Exercise description: Search the listing below for the string "image" and show each line that contains it.

Provided data:
# # # #

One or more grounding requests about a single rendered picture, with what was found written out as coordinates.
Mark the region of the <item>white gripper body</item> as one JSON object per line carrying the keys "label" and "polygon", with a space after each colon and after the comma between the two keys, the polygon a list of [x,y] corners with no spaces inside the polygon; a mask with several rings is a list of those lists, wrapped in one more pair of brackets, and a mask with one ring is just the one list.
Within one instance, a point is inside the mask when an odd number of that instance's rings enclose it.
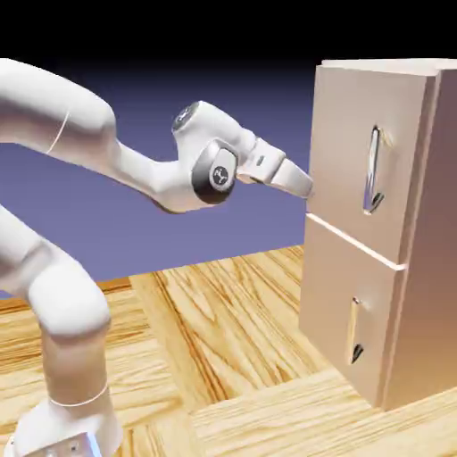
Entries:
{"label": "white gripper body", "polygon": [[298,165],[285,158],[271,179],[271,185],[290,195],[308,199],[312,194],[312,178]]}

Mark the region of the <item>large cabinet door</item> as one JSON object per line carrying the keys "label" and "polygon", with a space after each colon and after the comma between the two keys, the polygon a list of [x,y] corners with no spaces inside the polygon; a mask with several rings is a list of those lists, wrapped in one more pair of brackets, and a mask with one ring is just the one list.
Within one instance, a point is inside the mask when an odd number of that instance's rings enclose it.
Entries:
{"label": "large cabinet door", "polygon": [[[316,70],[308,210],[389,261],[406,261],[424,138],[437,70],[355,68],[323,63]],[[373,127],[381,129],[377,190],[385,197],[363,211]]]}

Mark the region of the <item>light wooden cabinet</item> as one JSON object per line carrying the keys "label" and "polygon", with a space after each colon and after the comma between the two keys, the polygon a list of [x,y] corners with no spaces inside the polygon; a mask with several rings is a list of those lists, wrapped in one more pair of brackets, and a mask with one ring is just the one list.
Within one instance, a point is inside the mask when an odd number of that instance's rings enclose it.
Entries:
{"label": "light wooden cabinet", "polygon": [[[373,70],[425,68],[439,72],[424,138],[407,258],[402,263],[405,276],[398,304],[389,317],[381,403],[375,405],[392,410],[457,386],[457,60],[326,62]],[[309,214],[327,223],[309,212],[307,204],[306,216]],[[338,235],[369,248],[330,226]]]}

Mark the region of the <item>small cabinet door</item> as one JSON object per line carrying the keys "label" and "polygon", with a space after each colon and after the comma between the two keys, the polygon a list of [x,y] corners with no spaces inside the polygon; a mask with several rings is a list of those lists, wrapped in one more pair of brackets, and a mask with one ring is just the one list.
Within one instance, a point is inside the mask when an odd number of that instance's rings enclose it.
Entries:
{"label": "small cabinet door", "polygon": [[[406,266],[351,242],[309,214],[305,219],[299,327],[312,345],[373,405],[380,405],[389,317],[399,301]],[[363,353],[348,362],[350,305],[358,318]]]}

# # # #

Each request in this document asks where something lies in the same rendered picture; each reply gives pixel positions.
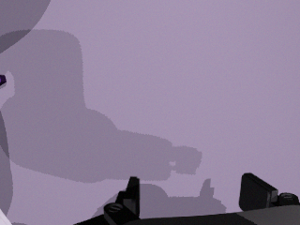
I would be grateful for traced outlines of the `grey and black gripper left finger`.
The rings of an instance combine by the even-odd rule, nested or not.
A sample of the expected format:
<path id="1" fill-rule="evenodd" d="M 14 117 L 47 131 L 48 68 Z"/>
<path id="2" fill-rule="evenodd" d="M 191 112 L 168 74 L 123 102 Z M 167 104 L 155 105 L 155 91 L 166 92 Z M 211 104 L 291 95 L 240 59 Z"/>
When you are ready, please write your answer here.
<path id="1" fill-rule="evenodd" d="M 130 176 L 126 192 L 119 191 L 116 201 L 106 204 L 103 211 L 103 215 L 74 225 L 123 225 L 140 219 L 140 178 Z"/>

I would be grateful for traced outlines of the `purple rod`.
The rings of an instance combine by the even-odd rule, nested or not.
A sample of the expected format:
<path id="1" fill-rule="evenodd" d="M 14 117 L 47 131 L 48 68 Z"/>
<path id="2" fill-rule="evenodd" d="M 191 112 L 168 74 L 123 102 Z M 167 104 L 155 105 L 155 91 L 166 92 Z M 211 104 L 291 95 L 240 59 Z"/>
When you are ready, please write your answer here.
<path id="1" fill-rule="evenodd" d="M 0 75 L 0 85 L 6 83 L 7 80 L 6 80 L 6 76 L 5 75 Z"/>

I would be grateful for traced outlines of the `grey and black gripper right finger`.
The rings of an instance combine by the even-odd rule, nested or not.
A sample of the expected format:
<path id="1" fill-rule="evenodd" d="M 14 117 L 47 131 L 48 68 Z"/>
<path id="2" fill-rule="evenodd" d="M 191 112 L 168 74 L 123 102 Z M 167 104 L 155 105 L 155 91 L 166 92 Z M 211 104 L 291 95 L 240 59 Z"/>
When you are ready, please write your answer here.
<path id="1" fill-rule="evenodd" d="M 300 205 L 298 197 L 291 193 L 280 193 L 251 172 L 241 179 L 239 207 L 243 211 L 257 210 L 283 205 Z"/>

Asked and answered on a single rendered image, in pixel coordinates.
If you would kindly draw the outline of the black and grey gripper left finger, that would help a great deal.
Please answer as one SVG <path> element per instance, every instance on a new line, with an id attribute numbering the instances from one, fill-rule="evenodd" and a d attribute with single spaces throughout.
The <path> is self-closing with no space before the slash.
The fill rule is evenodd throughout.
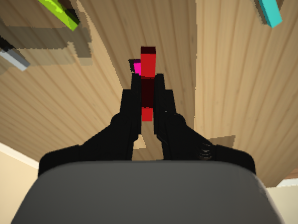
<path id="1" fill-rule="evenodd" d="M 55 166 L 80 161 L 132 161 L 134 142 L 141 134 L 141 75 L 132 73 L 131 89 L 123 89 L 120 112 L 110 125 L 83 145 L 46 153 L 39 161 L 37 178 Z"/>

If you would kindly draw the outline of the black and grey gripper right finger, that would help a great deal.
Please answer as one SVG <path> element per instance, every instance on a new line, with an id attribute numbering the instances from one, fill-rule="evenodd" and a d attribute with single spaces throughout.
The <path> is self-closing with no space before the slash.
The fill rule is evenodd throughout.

# # # #

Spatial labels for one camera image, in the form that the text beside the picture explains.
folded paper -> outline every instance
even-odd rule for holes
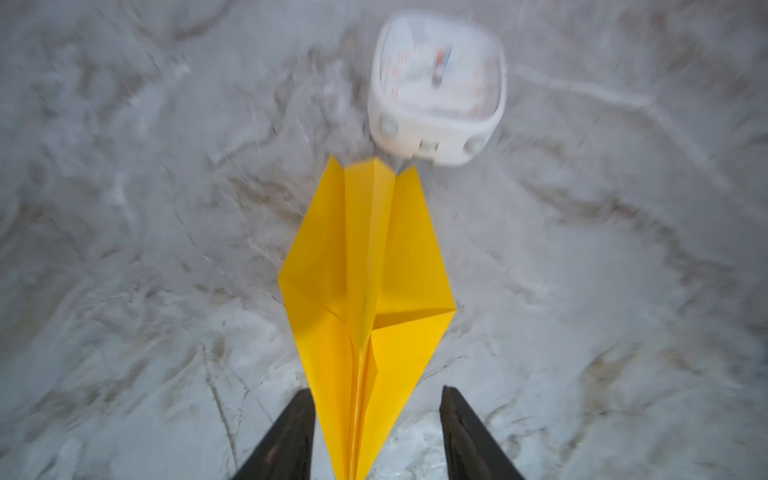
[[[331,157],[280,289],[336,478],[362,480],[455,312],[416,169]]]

# # # #

Exercise output:
Asked and answered on a single rendered image, in pixel coordinates.
Spatial labels for one camera image, in the form that the text beside the picture explains.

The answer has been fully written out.